- _DATASET ENTRIES_:
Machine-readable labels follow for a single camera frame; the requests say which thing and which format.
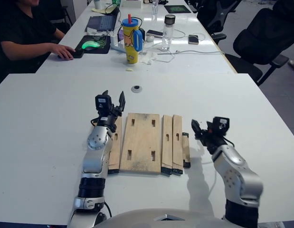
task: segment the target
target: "laptop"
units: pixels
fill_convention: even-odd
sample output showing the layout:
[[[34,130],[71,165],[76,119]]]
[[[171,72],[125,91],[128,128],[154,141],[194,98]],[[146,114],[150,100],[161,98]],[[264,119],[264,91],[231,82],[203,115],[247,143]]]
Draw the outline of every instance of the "laptop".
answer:
[[[94,16],[90,17],[89,22],[85,28],[96,29],[97,31],[113,31],[117,20],[116,15]]]

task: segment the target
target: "black shirt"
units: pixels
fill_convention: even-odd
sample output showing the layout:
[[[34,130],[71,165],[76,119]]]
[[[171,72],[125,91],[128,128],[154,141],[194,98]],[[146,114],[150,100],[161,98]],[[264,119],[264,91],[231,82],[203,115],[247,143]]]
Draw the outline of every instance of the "black shirt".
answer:
[[[32,14],[33,18],[22,12],[17,5],[12,5],[0,20],[0,42],[11,41],[24,45],[51,42],[56,27],[38,7],[32,8]],[[12,62],[12,67],[15,69],[13,72],[32,73],[38,69],[47,56],[48,54],[30,60],[14,61]]]

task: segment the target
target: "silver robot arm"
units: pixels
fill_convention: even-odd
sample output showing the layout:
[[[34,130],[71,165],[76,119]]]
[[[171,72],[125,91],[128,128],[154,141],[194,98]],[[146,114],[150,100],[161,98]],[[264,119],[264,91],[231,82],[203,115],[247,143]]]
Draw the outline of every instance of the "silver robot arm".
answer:
[[[222,145],[214,152],[212,160],[224,181],[226,199],[239,205],[258,208],[263,184],[236,149]]]
[[[87,152],[83,160],[78,195],[75,197],[68,228],[92,228],[106,220],[100,210],[104,207],[104,187],[108,174],[112,135],[116,130],[115,121],[122,115],[125,105],[123,92],[120,105],[114,107],[108,91],[95,98],[99,117],[87,139]]]
[[[112,132],[107,127],[96,126],[88,137],[87,145],[78,196],[74,200],[68,228],[92,228],[97,223],[97,217],[105,220],[100,210],[104,207]]]
[[[229,129],[229,119],[215,117],[213,122],[207,122],[207,125],[208,129],[202,130],[197,121],[191,122],[196,139],[207,146],[214,167],[224,181],[224,219],[242,227],[256,228],[260,196],[263,191],[261,179],[250,170],[236,149],[227,144],[228,140],[224,135]]]

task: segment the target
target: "blue cup handle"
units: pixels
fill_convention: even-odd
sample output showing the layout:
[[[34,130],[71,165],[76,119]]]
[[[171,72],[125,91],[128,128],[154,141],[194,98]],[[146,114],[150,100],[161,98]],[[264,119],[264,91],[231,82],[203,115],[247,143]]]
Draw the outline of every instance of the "blue cup handle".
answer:
[[[142,50],[142,32],[139,30],[134,31],[134,49],[135,51],[141,51]]]

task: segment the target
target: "table surface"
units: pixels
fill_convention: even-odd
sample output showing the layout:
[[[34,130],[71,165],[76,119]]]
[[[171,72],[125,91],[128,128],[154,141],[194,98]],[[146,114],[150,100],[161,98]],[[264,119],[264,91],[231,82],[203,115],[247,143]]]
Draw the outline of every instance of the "table surface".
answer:
[[[169,0],[168,5],[180,5],[185,2],[180,0]],[[91,16],[102,15],[99,13],[92,12],[94,3],[85,9],[82,15],[78,18],[76,23],[68,31],[66,36],[62,39],[60,44],[67,45],[75,48],[79,41],[86,33],[84,32],[86,25]],[[167,10],[163,5],[158,6],[158,17],[156,20],[152,20],[151,4],[144,4],[141,9],[130,9],[120,7],[121,20],[128,17],[128,13],[131,13],[133,17],[139,17],[143,20],[142,28],[145,31],[149,29],[162,31],[164,25],[164,17],[168,14]],[[202,52],[218,51],[217,45],[212,41],[209,34],[203,28],[202,24],[197,20],[193,13],[175,14],[176,22],[175,29],[178,29],[186,34],[197,34],[200,38],[198,45],[189,45],[188,37],[179,38],[184,36],[178,31],[174,31],[173,36],[178,38],[172,41],[171,51],[183,51],[183,50],[196,50]],[[119,22],[116,22],[115,32],[119,29]],[[161,43],[161,39],[156,38],[155,43]],[[146,43],[145,47],[151,47],[154,43]],[[154,48],[160,48],[161,45],[156,45]],[[158,56],[159,60],[169,61],[171,56]],[[211,55],[199,55],[199,54],[179,54],[172,61],[171,64],[163,62],[153,61],[151,65],[145,63],[127,64],[126,55],[119,53],[115,50],[110,50],[106,55],[96,54],[84,54],[82,59],[74,59],[73,61],[64,61],[57,58],[57,55],[52,54],[44,62],[38,73],[102,73],[104,71],[110,71],[113,74],[117,74],[121,71],[125,71],[131,67],[137,73],[151,74],[151,73],[229,73],[234,72],[233,68],[226,61],[226,58],[222,54],[211,54]]]
[[[142,92],[131,92],[133,85]],[[194,140],[191,119],[230,118],[227,138],[264,183],[259,221],[294,220],[294,136],[248,75],[177,73],[9,75],[0,85],[0,221],[65,225],[77,194],[97,94],[127,114],[183,117],[192,167],[181,176],[119,173],[106,180],[113,215],[143,208],[176,208],[221,218],[224,185],[211,157]]]

- _PROBLEM TO SOLVE_: Within the listing above, find every line containing the string "black" and return it.

- _RESULT OF THE EXERCISE_:
target: "black shirt"
Draw the outline of every instance of the "black shirt".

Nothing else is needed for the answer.